Look through the material below and copy every line containing the word "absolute".

■ ■ ■ ■

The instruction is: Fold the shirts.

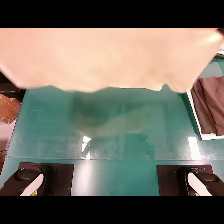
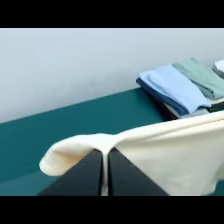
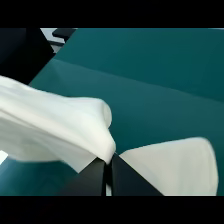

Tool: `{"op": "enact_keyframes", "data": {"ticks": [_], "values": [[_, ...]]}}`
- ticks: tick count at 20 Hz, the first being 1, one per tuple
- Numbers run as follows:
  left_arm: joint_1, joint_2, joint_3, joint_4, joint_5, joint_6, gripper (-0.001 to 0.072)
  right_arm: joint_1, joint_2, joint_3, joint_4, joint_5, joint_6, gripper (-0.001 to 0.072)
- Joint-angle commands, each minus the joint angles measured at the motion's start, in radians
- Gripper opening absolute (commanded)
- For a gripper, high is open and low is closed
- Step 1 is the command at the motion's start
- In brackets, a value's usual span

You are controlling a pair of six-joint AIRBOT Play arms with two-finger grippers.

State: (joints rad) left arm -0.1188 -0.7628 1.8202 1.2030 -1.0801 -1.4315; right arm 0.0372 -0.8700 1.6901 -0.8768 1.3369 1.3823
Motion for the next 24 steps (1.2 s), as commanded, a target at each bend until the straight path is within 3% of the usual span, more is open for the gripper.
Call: {"op": "enact_keyframes", "data": {"ticks": [1,6,10,13,17,18,19,20,22,24], "values": [[0.001,0.030,0.040,0.010,-0.036,0.000,0.0023,-0.047,-0.014,0.113,-0.016,0.087,0.049,0.0015],[0.001,-0.126,-0.044,0.010,-0.186,0.000,0.0024,-0.047,-0.216,0.132,-0.017,0.155,0.100,0.0015],[0.001,-0.317,-0.258,0.009,-0.200,0.007,0.0024,0.003,-0.483,0.132,-0.074,0.211,0.102,0.0015],[0.001,-0.494,-0.402,0.010,-0.111,0.057,0.0025,0.080,-0.694,0.132,-0.175,0.201,0.101,0.0015],[0.003,-0.699,-0.428,0.033,0.063,0.078,0.0027,0.126,-0.861,0.133,-0.162,0.051,0.101,0.0016],[0.005,-0.720,-0.428,0.035,0.108,0.077,0.0161,0.126,-0.876,0.133,-0.162,0.023,0.101,0.0037],[0.006,-0.726,-0.428,0.037,0.143,0.068,0.0496,0.124,-0.881,0.133,-0.162,-0.001,0.101,0.0260],[0.012,-0.726,-0.418,0.037,0.151,0.053,0.0570,0.116,-0.877,0.134,-0.161,-0.011,0.102,0.0455],[0.047,-0.719,-0.369,0.036,0.066,0.041,0.0541,0.091,-0.854,0.147,-0.155,0.018,0.101,0.0453],[0.117,-0.693,-0.327,0.026,-0.106,0.044,0.0540,0.052,-0.808,0.146,-0.108,0.105,0.058,0.0449]]}}
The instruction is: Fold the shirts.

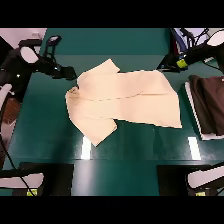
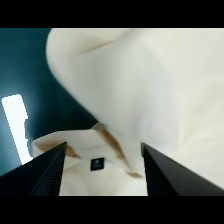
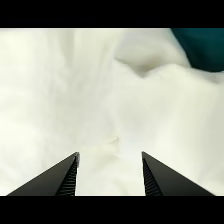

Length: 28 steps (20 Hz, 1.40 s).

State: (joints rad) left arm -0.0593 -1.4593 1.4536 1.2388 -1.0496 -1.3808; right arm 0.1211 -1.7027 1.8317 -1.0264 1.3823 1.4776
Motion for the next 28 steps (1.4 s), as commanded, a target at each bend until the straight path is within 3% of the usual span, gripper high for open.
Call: {"op": "enact_keyframes", "data": {"ticks": [1,3,7,12,16,21,24,25,27,28], "values": [[0.095,0.027,0.025,-0.016,-0.184,-0.006,0.0540,-0.050,0.050,0.005,0.044,0.114,-0.044,0.0449],[0.170,0.110,-0.086,-0.031,-0.197,-0.006,0.0540,-0.072,0.117,-0.037,0.050,0.177,-0.069,0.0448],[0.253,0.275,-0.425,-0.082,-0.153,0.016,0.0540,-0.116,0.314,-0.319,0.173,0.124,-0.114,0.0428],[0.257,0.314,-0.717,-0.299,-0.037,0.089,0.0540,-0.157,0.481,-0.610,0.306,0.037,-0.152,0.0428],[0.236,0.313,-0.820,-0.397,0.093,0.132,0.0540,-0.158,0.534,-0.696,0.312,0.023,-0.163,0.0428],[0.109,0.312,-0.835,-0.402,0.223,0.119,0.0540,-0.158,0.534,-0.695,0.327,0.021,-0.163,0.0428],[0.056,0.290,-0.835,-0.401,0.235,0.095,0.0539,-0.158,0.534,-0.695,0.327,0.024,-0.163,0.0428],[0.053,0.289,-0.835,-0.401,0.235,0.092,0.0485,-0.158,0.534,-0.695,0.326,0.026,-0.163,0.0428],[0.054,0.290,-0.819,-0.404,0.225,0.073,0.0099,-0.158,0.534,-0.695,0.314,0.033,-0.163,0.0428],[0.054,0.293,-0.804,-0.403,0.214,0.072,0.0025,-0.158,0.534,-0.695,0.296,0.038,-0.163,0.0428]]}}
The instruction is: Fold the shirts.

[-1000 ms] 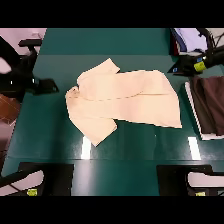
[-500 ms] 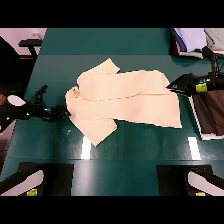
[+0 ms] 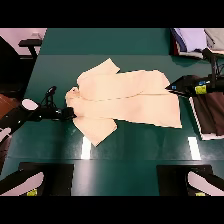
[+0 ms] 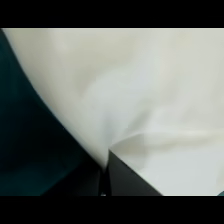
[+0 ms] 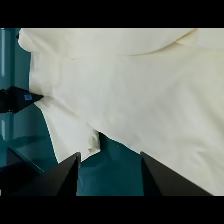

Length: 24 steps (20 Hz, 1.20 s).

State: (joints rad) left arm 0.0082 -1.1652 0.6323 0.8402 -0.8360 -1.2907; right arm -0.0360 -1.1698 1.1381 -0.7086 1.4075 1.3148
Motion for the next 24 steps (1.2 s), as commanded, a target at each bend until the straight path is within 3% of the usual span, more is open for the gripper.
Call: {"op": "enact_keyframes", "data": {"ticks": [1,4,8,11,13,16,20,24], "values": [[-0.013,0.000,0.047,-0.003,-0.033,-0.018,0.0024,-0.001,0.009,-0.003,-0.068,0.017,0.000,0.0428],[-0.014,0.000,0.144,0.017,-0.147,-0.016,0.0024,-0.042,0.076,-0.085,-0.211,0.007,0.023,0.0428],[-0.014,0.000,0.215,0.024,-0.177,-0.010,0.0023,-0.302,0.172,-0.317,-0.266,0.010,0.023,0.0430],[-0.014,0.000,0.226,0.029,-0.155,-0.010,0.0023,-0.502,0.191,-0.469,-0.316,-0.001,0.022,0.0556],[-0.014,0.000,0.226,0.036,-0.151,-0.010,0.0023,-0.578,0.167,-0.544,-0.306,-0.033,0.014,0.0554],[-0.014,0.000,0.226,0.043,-0.152,-0.010,0.0023,-0.581,0.087,-0.591,-0.288,-0.083,0.000,0.0499],[-0.014,0.000,0.226,0.043,-0.153,-0.010,0.0023,-0.471,-0.006,-0.571,-0.150,-0.188,-0.025,0.0497],[-0.014,0.000,0.226,0.047,-0.153,-0.010,0.0023,-0.330,-0.081,-0.486,-0.150,-0.271,-0.022,0.0414]]}}
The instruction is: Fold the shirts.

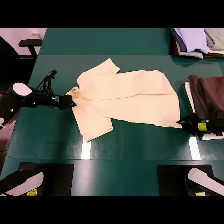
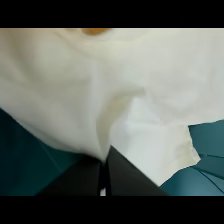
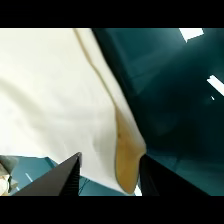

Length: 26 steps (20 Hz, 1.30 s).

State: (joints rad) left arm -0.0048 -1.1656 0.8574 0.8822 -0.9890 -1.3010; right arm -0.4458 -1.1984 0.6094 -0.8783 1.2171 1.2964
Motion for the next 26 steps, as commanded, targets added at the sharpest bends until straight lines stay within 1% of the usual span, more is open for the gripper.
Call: {"op": "enact_keyframes", "data": {"ticks": [1,2,3,4,6,7,9,10,13,17,19,22,24,26], "values": [[-0.001,0.000,0.002,0.005,-0.001,-0.001,0.0023,0.108,-0.068,0.069,0.019,-0.089,-0.004,0.0265],[-0.001,0.000,0.008,0.007,-0.010,-0.001,0.0023,0.134,-0.079,0.092,0.014,-0.090,-0.004,0.0146],[0.000,0.001,0.020,0.017,-0.024,-0.001,0.0022,0.161,-0.086,0.113,0.013,-0.090,-0.008,0.0043],[-0.001,0.012,0.037,0.034,-0.034,-0.005,0.0022,0.183,-0.084,0.131,0.013,-0.090,-0.008,0.0016],[0.000,0.074,0.079,0.097,-0.038,-0.029,0.0022,0.220,-0.038,0.178,0.013,-0.089,-0.010,0.0016],[0.000,0.111,0.117,0.145,-0.051,-0.056,0.0022,0.233,0.001,0.219,0.013,-0.089,-0.010,0.0016],[0.000,0.198,0.231,0.228,-0.093,-0.090,0.0023,0.245,0.094,0.335,0.013,-0.081,-0.010,0.0015],[0.000,0.243,0.307,0.253,-0.110,-0.090,0.0023,0.245,0.141,0.406,0.014,-0.074,-0.010,0.0016],[-0.001,0.347,0.563,0.264,-0.103,-0.091,0.0023,0.245,0.265,0.657,0.014,-0.069,-0.008,0.0016],[-0.001,0.379,0.950,0.265,-0.112,-0.118,0.0023,0.244,0.363,0.966,0.011,-0.037,-0.007,0.0015],[-0.001,0.379,1.090,0.265,-0.115,-0.161,0.0022,0.242,0.381,1.094,0.008,0.005,0.012,0.0015],[-0.001,0.380,1.238,0.264,-0.114,-0.193,0.0022,0.201,0.370,1.281,-0.049,0.100,0.072,0.0015],[-0.001,0.380,1.273,0.264,-0.104,-0.194,0.0021,0.148,0.327,1.411,-0.066,0.195,0.100,0.0014],[-0.001,0.370,1.273,0.265,-0.135,-0.196,0.0022,0.106,0.277,1.506,-0.065,0.280,0.130,0.0014]]}}
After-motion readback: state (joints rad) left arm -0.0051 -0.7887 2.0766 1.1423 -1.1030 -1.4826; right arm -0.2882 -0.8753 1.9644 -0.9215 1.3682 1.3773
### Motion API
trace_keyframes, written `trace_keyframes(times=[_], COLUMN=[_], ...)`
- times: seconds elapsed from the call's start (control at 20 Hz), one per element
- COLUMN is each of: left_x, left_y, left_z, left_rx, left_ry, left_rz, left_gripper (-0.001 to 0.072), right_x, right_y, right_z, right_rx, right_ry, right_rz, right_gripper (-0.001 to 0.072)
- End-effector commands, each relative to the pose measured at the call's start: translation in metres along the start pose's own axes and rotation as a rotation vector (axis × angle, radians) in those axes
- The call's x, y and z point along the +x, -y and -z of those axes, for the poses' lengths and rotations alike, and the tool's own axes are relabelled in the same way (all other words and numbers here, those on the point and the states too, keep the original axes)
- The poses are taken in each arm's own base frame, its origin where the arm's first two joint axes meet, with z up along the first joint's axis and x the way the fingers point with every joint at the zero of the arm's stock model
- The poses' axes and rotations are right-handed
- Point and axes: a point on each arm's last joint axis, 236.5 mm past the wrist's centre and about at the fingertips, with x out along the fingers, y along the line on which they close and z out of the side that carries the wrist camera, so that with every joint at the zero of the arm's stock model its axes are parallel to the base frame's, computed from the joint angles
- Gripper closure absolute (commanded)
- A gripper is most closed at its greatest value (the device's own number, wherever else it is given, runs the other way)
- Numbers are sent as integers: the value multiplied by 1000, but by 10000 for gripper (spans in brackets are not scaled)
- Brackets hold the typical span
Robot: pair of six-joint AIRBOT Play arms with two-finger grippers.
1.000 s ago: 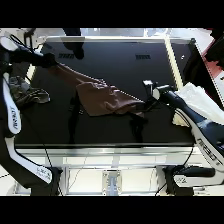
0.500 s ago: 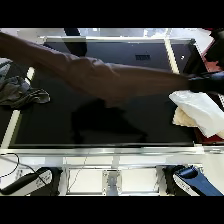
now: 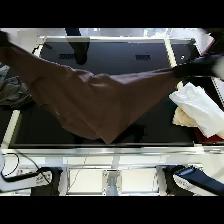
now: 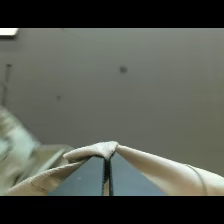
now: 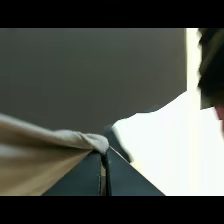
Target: Fold the shirts.
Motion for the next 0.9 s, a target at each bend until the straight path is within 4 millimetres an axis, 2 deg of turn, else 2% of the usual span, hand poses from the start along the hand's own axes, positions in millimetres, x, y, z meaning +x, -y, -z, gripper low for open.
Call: trace_keyframes(times=[0.0,0.1,0.15,0.2,0.25,0.3,0.35,0.4,0.5,0.65,0.7,0.75,0.85], left_x=[104,144,166,187,207,222,231,234,223,171,154,143,130], left_y=[32,59,70,82,92,100,104,105,102,76,60,41,5], left_z=[-40,-62,-61,-53,-41,-30,-24,-21,-29,-40,-32,-16,45], left_rx=[-14,-60,-69,-60,-52,-44,-41,-40,-43,-62,-97,-167,-336], left_ry=[150,270,284,271,245,217,201,195,212,191,143,70,-140], left_rz=[-22,5,20,35,47,55,60,60,58,27,6,-19,-86], left_gripper=[698,698,697,695,675,498,245,71,52,56,75,91,93], right_x=[122,175,197,215,227,233,235,234,223,199,193,187,179], right_y=[-58,-86,-95,-103,-109,-112,-110,-102,-80,-34,-23,-14,-18], right_z=[33,39,40,38,32,25,16,7,-11,-16,-14,-10,-5], right_rx=[-85,-85,-62,-52,-55,-55,-54,-56,-67,-7,-10,-5,32], right_ry=[-254,-273,-267,-248,-215,-179,-143,-117,-87,-151,-179,-207,-234], right_rz=[-72,-108,-112,-117,-125,-130,-123,-91,-33,24,32,30,-32], right_gripper=[703,701,697,661,439,209,161,160,160,160,161,161,161])
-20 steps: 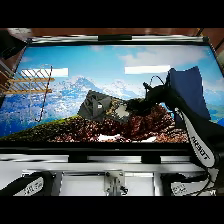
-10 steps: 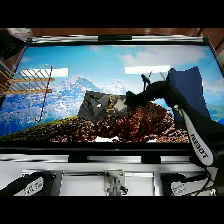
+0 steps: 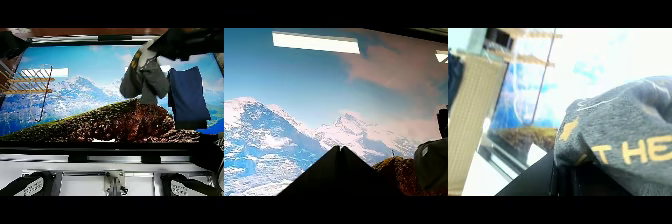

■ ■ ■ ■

- **ANSWER FOR THE TASK**
- Gripper opening absolute (commanded)
- Gripper closure absolute (commanded)

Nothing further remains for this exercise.